***** RECORDS FOR THE TASK
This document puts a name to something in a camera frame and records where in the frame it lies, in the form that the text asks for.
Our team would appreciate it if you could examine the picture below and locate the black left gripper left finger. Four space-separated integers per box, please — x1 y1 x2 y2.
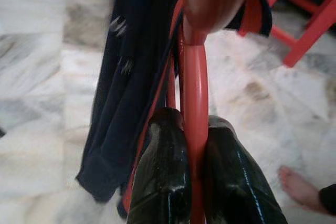
125 107 192 224

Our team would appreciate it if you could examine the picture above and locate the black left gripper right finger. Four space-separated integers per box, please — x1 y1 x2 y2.
204 115 289 224

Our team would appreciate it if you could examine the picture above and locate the red plastic hanger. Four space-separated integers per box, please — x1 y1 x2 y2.
119 0 211 224

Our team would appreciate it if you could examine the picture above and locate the navy shirt orange trim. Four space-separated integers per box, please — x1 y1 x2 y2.
76 0 274 209

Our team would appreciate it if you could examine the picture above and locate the person bare foot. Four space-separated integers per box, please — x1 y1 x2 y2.
278 165 329 209

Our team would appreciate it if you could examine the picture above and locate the black trouser leg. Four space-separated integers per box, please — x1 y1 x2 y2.
318 184 336 216

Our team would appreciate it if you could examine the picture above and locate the red plastic stool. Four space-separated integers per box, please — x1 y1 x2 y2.
265 0 336 68

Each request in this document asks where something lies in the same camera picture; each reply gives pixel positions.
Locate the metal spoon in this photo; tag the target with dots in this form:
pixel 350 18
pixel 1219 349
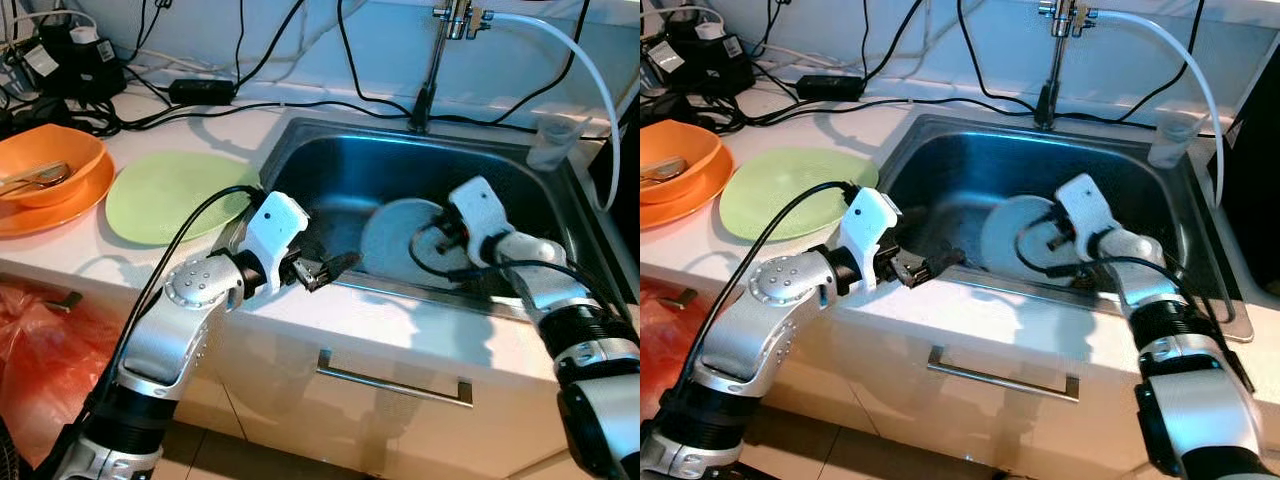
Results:
pixel 52 175
pixel 675 168

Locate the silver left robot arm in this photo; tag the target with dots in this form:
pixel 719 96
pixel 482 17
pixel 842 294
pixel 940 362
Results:
pixel 180 310
pixel 770 300

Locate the orange plate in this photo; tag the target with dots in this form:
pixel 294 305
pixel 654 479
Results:
pixel 70 218
pixel 700 210

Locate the black device with white labels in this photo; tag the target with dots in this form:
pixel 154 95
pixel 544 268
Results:
pixel 80 70
pixel 710 68

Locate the white sink cabinet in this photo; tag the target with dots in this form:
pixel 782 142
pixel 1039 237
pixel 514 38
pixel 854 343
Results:
pixel 1000 440
pixel 380 440

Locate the green plate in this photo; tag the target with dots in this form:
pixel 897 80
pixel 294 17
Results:
pixel 170 200
pixel 790 195

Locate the red plastic bag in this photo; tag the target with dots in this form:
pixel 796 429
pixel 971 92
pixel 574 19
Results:
pixel 40 370
pixel 670 350

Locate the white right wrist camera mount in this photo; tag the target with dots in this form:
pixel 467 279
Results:
pixel 1085 205
pixel 480 210

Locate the orange bowl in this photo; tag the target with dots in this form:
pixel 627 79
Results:
pixel 680 140
pixel 60 145

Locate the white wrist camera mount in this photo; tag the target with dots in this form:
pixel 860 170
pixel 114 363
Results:
pixel 870 220
pixel 480 210
pixel 1085 205
pixel 275 225

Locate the large black appliance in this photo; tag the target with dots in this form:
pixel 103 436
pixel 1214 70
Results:
pixel 1250 180
pixel 630 230

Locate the black power adapter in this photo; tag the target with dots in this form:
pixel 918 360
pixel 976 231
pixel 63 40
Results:
pixel 200 92
pixel 830 87

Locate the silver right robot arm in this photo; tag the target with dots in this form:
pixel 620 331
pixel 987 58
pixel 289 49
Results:
pixel 590 350
pixel 1190 390

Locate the white bowl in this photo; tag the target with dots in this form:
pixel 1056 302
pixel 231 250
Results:
pixel 1000 240
pixel 385 245

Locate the clear plastic cup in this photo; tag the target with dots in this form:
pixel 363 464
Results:
pixel 1172 142
pixel 552 147

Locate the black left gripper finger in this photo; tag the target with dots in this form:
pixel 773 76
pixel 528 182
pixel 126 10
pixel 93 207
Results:
pixel 342 268
pixel 945 264

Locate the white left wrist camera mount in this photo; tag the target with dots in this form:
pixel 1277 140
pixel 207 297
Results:
pixel 870 220
pixel 275 225

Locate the steel sink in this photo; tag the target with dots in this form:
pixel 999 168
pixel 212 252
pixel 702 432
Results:
pixel 340 180
pixel 950 175

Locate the black power strip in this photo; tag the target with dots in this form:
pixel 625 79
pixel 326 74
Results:
pixel 25 112
pixel 660 108

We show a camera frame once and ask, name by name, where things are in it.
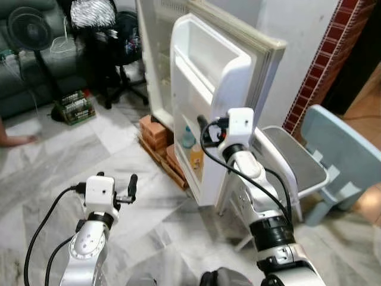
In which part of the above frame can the person's bare foot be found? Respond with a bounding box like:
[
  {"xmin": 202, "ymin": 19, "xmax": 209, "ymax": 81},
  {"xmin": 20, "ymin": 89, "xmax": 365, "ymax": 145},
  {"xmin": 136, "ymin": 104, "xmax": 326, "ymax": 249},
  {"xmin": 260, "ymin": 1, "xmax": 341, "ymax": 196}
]
[{"xmin": 0, "ymin": 116, "xmax": 38, "ymax": 148}]

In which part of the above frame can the wooden pallet board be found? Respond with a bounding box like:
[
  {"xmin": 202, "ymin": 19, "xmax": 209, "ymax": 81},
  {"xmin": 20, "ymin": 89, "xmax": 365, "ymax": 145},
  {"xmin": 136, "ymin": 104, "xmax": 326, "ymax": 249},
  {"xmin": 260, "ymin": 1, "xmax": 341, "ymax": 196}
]
[{"xmin": 138, "ymin": 137, "xmax": 191, "ymax": 191}]

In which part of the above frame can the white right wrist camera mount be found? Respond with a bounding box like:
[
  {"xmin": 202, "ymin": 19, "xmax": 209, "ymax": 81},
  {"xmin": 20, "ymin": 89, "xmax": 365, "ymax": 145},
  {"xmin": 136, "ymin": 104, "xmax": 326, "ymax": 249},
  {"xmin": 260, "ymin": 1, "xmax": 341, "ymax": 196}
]
[{"xmin": 226, "ymin": 107, "xmax": 255, "ymax": 150}]

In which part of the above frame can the orange juice bottle white nozzle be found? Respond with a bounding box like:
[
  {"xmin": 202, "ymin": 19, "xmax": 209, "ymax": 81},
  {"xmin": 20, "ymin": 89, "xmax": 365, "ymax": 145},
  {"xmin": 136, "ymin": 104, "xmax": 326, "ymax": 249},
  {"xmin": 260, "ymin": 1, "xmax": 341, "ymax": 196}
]
[{"xmin": 189, "ymin": 149, "xmax": 204, "ymax": 175}]

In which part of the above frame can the grey right robot leg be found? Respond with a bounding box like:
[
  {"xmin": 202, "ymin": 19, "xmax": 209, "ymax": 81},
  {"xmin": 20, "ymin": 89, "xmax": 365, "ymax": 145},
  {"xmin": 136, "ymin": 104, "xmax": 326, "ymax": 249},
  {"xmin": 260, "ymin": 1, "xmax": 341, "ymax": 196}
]
[{"xmin": 199, "ymin": 268, "xmax": 254, "ymax": 286}]

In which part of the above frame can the black standing fan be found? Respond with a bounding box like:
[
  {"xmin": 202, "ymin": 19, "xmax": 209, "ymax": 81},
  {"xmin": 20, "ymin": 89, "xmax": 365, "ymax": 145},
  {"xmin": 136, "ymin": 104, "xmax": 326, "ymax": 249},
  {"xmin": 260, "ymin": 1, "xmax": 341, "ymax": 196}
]
[{"xmin": 7, "ymin": 6, "xmax": 67, "ymax": 123}]

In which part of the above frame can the grey left robot leg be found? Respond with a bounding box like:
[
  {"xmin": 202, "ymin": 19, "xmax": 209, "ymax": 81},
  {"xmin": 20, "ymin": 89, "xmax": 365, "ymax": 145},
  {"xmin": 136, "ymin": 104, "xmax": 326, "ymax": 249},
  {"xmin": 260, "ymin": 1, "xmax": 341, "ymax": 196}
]
[{"xmin": 125, "ymin": 274, "xmax": 155, "ymax": 286}]

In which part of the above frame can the red brick stack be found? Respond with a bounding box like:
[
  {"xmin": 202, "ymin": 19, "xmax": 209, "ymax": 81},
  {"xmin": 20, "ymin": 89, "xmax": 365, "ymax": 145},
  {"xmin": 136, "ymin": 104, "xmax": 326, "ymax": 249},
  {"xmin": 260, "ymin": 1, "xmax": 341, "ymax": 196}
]
[{"xmin": 139, "ymin": 114, "xmax": 190, "ymax": 185}]

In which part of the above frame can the white fridge body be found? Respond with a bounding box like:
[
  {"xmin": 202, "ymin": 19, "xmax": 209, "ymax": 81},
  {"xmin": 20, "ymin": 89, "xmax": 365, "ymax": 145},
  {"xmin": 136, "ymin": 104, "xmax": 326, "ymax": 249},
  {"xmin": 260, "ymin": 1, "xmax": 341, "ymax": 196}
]
[{"xmin": 136, "ymin": 0, "xmax": 179, "ymax": 129}]

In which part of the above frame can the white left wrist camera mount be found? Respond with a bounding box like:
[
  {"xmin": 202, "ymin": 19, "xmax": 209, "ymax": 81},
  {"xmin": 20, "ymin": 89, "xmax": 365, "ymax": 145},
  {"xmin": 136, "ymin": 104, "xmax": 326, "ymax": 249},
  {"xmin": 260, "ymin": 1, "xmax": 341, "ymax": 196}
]
[{"xmin": 85, "ymin": 173, "xmax": 117, "ymax": 218}]

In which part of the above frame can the green drinks carton box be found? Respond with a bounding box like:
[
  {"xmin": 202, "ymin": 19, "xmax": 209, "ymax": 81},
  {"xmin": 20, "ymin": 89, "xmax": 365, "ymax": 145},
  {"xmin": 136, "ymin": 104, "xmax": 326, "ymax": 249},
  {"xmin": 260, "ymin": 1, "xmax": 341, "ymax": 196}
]
[{"xmin": 55, "ymin": 89, "xmax": 97, "ymax": 126}]

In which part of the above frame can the grey robot leg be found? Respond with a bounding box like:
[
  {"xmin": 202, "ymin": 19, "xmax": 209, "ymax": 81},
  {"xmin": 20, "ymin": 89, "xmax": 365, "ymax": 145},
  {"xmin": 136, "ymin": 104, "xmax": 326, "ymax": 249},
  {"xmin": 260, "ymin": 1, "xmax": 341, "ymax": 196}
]
[
  {"xmin": 125, "ymin": 274, "xmax": 155, "ymax": 286},
  {"xmin": 199, "ymin": 268, "xmax": 254, "ymax": 286}
]

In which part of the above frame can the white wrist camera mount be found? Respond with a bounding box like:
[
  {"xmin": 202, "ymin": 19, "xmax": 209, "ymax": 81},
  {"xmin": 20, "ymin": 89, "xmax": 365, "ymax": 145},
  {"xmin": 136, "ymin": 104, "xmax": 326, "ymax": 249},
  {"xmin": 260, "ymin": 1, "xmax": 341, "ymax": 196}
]
[
  {"xmin": 226, "ymin": 107, "xmax": 255, "ymax": 150},
  {"xmin": 85, "ymin": 173, "xmax": 117, "ymax": 218}
]

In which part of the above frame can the small bottle blue label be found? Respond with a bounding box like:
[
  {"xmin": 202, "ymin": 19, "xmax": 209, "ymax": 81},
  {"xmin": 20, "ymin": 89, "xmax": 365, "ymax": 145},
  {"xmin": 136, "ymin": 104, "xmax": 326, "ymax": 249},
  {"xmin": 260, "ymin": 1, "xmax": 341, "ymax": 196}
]
[{"xmin": 182, "ymin": 127, "xmax": 197, "ymax": 150}]

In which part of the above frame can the dark green sofa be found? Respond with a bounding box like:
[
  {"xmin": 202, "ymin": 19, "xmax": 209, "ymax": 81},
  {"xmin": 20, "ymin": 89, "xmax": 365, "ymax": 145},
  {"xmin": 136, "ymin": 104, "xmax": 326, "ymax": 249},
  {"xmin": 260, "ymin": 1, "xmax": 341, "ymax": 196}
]
[{"xmin": 0, "ymin": 0, "xmax": 90, "ymax": 120}]

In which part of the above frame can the light blue kid chair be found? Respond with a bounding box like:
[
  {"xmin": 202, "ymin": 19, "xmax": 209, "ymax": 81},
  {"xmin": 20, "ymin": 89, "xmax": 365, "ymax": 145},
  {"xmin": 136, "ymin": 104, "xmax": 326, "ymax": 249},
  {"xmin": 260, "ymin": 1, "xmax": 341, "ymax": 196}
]
[{"xmin": 299, "ymin": 104, "xmax": 381, "ymax": 227}]

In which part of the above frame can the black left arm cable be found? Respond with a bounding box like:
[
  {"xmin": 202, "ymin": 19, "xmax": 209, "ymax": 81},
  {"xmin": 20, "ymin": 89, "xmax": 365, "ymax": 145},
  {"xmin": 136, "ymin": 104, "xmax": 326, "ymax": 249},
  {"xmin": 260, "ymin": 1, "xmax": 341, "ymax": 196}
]
[{"xmin": 24, "ymin": 185, "xmax": 88, "ymax": 286}]

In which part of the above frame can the black white striped cloth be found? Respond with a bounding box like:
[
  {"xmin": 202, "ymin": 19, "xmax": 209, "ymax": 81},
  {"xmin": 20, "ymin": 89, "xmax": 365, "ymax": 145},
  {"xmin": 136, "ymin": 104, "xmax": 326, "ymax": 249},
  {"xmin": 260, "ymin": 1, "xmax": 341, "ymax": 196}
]
[{"xmin": 70, "ymin": 0, "xmax": 117, "ymax": 29}]

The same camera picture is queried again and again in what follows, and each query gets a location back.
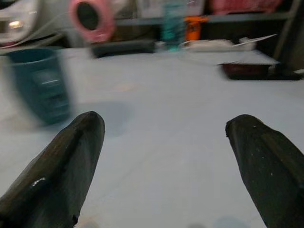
**********
EXERCISE: Without the pictures, please reproduce each line of the listing above exactly, from the first one through the line bearing "Each request in".

EXERCISE RESULT:
This document puts a name to something in a camera frame and records where in the frame it lies, in the form that the text asks for.
Our team would appreciate it if you could examine the picture below and locate the black left gripper left finger. Four space-separated integers per box, please — x1 y1 x2 y2.
125 107 192 224

Our team would appreciate it if you could examine the picture above and locate the black left gripper right finger. Four space-separated integers per box, please — x1 y1 x2 y2.
204 115 289 224

Our team would appreciate it if you could examine the picture above and locate the red plastic hanger. Four space-separated integers per box, please — x1 y1 x2 y2.
119 0 211 224

Our team would appreciate it if you could examine the picture above and locate the navy shirt orange trim. Four space-separated integers per box, please — x1 y1 x2 y2.
76 0 274 209

Our team would appreciate it if you could examine the picture above and locate the person bare foot. Four space-separated integers per box, please — x1 y1 x2 y2.
278 165 329 209

Our team would appreciate it if you could examine the picture above and locate the black trouser leg. Four space-separated integers per box, please — x1 y1 x2 y2.
318 184 336 216

Our team would appreciate it if you could examine the picture above and locate the red plastic stool. Four space-separated integers per box, please — x1 y1 x2 y2.
265 0 336 68

Each request in this document asks where something lies in the same camera picture; each reply gives pixel positions.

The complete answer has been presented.